Laser cladding technology, a sophisticated surface engineering method, utilizes high-energy lasers to simultaneously melt metal powder and the substrate surface, forming metallurgically bonded alloy coatings upon rapid solidification. This advanced laser cladding process imparts excellent corrosion resistance, wear resistance, and high-temperature resistance to workpiece surfaces, making it widely adopted in various industrial applications.

In practical laser cladding applications, most industrial users aim to achieve coatings with high flatness. The flatter the surface, the less post-polishing is required, saving on metal powder material and significantly reducing production costs. Notably, the flatness of the laser cladding coating is primarily influenced by three factors: the flatness of a single cladding pass, the thickness of a single pass, and the overlap rate between adjacent cladding passes.

Impact of Spot Shape on Laser Cladding Quality

During the laser cladding process, the surface tension and wettability of the molten metal interact, leading to distinctly different melt track profiles depending on the shape of the laser spot. When using small circular spots (3mm-5mm) for laser cladding, the melt track surface typically forms a convex shape rather than the desired flat surface. Conversely, when using larger rectangular spots (10mm-30mm), factors like powder feed uniformity and spot intensity uniformity prevent the single cladding layer from achieving ideal flatness.

The Critical Role of Overlap Rate in Laser Cladding

In laser cladding, adjacent melt tracks must overlap to a certain degree, a parameter that is crucial for the final coating’s flatness. The overlap rate (R) is calculated as:
R = D/W × 100%
Where D is the overlap width and W is the single pass cladding width. If a step size d is used (the distance the laser moves forward after each pass), the overlap rate can be expressed as:
R = (W-d)/W × 100%

From the formula, it’s clear that the smaller the step size, the larger the overlap rate, meaning that the melt tracks will overlap more. In the case of rectangular spot laser cladding, the overlap rate is typically below 50%. A high overlap rate can negatively impact cladding efficiency, while a rate lower than 50% will cause fluctuations in coating thickness.

Performance Comparison of Circular vs. Rectangular Spot Sizes in Laser Cladding

Let’s assume the cladding thickness per pass is 1mm. In the process using rectangular spots, the thinnest part of the coating is around 1mm, while the thickest part can theoretically reach 2mm (slightly less in practice). Therefore, long rectangular spots may find it difficult to meet high flatness requirements for cladding coatings.

In contrast, the laser cladding process using circular spots of 3-5mm size shows a significant advantage. The principle behind this is different from that of rectangular spots: rectangular spots typically achieve the required cladding thickness through a single layer (or at most two), whereas the 3-5mm circular spot laser cladding thickness is achieved through multiple layers of overlapping.

For example, using a 5mm circular spot with a 1mm step size (80% overlap rate), to achieve a 1mm thick coating, it will require five layers of 0.2mm thick melt tracks.
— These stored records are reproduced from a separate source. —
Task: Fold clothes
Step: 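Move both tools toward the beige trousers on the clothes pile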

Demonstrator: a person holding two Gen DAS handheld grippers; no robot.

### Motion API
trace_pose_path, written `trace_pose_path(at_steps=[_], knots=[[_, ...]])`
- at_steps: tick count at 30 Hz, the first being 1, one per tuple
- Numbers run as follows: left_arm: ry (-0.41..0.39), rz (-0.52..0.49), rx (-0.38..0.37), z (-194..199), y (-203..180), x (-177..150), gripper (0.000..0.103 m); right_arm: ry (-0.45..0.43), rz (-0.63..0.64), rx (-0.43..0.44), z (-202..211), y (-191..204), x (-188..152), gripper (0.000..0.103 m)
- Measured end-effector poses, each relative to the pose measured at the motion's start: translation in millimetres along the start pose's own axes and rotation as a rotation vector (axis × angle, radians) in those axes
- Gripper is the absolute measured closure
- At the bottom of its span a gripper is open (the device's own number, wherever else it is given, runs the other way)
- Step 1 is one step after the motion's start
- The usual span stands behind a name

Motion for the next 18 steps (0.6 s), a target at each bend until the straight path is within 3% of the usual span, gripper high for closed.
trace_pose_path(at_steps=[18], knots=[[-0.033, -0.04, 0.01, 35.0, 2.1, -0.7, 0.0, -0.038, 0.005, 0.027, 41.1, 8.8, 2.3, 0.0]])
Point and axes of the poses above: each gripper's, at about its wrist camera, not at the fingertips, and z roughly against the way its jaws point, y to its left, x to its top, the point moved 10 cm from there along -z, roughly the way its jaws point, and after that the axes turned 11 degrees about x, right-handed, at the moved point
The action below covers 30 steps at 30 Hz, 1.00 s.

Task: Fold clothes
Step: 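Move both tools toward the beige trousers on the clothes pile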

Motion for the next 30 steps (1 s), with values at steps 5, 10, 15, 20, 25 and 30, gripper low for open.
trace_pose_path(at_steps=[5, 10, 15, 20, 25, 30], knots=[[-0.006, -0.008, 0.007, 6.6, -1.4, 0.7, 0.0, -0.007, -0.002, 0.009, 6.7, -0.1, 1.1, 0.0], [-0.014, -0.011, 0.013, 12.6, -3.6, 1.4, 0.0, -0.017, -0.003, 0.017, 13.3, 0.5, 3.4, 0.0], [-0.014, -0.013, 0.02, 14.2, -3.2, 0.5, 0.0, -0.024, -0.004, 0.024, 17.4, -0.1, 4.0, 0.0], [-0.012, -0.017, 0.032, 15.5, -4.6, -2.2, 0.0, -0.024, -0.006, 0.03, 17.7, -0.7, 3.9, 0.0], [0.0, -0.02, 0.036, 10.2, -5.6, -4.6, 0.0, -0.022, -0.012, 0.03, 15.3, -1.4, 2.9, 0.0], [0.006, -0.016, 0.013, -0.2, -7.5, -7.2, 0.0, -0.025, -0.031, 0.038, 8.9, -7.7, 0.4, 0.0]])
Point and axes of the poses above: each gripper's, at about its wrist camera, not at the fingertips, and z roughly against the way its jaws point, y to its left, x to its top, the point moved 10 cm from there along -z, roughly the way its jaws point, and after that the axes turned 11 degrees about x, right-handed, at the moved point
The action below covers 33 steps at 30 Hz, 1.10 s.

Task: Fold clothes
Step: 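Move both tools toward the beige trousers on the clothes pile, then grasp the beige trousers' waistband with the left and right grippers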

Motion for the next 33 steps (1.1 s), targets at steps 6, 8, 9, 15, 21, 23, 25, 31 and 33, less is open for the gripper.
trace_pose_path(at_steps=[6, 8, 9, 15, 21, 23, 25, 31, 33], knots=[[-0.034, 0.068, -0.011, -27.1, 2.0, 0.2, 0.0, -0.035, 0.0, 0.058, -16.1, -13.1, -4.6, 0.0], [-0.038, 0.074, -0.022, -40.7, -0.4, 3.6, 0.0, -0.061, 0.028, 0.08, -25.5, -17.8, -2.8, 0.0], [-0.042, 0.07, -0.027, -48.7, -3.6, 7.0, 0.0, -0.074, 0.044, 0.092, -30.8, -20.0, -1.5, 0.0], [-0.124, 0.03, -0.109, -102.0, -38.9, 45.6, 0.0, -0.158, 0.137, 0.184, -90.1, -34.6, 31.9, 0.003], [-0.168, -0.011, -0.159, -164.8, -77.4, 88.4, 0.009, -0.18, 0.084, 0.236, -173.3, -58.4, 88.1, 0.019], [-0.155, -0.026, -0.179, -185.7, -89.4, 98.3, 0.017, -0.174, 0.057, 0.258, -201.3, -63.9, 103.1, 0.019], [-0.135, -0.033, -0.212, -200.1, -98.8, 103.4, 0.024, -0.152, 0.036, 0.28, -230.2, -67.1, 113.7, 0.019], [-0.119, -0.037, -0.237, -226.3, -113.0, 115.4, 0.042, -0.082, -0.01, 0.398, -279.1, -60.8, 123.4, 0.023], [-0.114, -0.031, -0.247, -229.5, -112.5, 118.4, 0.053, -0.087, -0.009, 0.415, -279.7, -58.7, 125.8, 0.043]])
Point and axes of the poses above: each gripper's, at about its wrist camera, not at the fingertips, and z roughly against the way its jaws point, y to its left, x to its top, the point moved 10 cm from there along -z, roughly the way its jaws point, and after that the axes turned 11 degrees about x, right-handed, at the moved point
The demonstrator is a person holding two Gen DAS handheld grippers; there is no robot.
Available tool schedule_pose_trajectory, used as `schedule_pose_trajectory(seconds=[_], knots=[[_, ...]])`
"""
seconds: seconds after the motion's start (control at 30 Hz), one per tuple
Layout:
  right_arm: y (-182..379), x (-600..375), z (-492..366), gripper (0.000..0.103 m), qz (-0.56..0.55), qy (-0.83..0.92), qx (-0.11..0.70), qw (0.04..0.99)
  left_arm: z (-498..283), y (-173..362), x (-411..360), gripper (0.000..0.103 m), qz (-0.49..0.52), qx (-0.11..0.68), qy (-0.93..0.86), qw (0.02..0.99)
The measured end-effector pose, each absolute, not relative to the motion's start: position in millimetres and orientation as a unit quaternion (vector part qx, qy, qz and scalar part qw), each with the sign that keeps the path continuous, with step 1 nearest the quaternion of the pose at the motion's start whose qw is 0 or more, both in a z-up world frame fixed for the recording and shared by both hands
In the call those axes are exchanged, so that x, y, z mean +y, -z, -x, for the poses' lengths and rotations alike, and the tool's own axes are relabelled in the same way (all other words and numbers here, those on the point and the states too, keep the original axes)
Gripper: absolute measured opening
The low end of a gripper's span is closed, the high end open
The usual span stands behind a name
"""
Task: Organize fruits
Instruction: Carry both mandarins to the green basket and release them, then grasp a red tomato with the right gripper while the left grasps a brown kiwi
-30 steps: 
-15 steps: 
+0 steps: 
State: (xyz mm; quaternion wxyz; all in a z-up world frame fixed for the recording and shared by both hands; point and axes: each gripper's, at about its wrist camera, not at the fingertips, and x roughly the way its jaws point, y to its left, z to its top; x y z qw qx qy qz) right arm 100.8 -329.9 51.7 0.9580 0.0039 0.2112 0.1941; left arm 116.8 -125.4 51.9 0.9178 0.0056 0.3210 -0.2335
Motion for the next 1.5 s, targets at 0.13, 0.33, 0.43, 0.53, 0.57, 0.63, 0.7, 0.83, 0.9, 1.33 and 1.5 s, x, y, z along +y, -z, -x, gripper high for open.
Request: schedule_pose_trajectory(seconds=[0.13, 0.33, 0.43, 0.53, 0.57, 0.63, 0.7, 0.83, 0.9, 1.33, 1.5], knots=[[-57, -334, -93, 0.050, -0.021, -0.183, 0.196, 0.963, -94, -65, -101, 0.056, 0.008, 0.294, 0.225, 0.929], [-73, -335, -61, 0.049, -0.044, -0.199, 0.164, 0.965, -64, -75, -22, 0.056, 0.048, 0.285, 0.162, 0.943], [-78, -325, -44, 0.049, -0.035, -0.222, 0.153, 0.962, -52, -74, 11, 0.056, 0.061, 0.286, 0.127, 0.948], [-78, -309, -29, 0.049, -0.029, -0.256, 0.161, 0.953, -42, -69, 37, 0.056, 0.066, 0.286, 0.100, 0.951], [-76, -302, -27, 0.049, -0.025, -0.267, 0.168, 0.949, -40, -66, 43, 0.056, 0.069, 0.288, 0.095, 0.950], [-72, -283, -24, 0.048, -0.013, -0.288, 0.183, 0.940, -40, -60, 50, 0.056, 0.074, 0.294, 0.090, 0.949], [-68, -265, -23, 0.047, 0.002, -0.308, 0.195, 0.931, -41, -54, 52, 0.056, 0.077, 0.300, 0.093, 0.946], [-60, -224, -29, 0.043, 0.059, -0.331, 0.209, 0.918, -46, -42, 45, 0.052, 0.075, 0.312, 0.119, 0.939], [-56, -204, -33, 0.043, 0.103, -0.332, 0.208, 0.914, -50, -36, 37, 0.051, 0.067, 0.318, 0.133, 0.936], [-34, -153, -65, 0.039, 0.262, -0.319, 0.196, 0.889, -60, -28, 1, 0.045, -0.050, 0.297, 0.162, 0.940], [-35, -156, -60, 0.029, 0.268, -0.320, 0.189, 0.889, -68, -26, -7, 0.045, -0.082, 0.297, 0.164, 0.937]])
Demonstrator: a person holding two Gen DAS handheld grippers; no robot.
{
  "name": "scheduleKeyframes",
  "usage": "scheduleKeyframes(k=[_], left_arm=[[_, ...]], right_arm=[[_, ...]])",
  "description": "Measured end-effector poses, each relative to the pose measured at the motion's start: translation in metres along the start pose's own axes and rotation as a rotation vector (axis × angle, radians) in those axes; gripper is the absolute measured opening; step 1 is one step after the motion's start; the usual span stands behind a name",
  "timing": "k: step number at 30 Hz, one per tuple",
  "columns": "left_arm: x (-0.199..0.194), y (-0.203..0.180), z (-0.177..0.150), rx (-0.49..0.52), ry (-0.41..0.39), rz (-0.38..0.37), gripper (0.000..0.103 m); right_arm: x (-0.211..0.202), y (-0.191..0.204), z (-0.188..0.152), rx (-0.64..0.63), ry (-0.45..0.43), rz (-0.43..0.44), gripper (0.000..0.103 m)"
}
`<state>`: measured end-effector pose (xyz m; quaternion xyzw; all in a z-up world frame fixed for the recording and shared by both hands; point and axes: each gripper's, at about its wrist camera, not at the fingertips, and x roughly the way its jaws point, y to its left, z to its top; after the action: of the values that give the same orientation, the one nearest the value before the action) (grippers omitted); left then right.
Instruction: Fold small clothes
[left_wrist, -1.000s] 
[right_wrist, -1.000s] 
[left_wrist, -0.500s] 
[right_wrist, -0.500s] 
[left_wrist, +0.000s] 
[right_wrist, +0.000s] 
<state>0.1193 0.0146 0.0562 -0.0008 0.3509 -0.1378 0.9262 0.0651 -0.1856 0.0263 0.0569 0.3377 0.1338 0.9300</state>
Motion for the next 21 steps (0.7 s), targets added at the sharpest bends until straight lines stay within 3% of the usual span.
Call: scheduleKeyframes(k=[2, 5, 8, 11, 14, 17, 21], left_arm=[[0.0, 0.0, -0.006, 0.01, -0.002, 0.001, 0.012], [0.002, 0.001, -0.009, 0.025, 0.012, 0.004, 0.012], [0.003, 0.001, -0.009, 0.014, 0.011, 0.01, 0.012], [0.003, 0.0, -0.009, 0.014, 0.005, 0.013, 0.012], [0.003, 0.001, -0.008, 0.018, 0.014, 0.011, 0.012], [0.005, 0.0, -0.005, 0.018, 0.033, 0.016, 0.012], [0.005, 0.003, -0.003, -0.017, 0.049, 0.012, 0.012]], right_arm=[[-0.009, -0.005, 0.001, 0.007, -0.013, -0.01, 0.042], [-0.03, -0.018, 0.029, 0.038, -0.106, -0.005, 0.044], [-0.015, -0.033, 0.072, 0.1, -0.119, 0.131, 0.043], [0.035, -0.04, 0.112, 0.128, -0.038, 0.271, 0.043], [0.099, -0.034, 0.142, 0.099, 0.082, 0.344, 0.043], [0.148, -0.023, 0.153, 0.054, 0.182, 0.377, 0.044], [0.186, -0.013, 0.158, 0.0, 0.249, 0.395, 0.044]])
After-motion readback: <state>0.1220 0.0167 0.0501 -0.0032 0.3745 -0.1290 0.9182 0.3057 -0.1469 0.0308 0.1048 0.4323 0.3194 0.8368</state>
This multilayer stacking characteristic is a key difference between small circular spot and rectangular spot laser cladding.

Real-World Effectiveness of High-Speed Laser Cladding

By adopting the 3-5mm circular spot laser cladding process, exceptionally high flatness (below 10 microns) can be achieved. Figure 2 shows the flatness test results of coatings produced by Zhongke Zhongmei using 3-5mm circular spots, where the flatness reached an excellent Ra5-6μm level.

Conclusion: Optimizing Spot Selection for Laser Cladding Process

Based on the analysis above, a clear conclusion can be drawn: In laser cladding applications requiring high flatness, the shape and size of the laser spot are critical process parameters. The 3-5mm circular spot laser cladding process achieves the required cladding thickness through high overlap rates and multiple layer stacking, making it the best choice for high flatness coatings. For laser cladding applications focused on coating quality and subsequent processing costs, circular spots are undoubtedly the superior option.

In specific laser cladding projects, engineers should choose the spot type and process parameters based on factors like workpiece requirements, production efficiency, and economic considerations to ensure that laser cladding quality reaches its optimal state.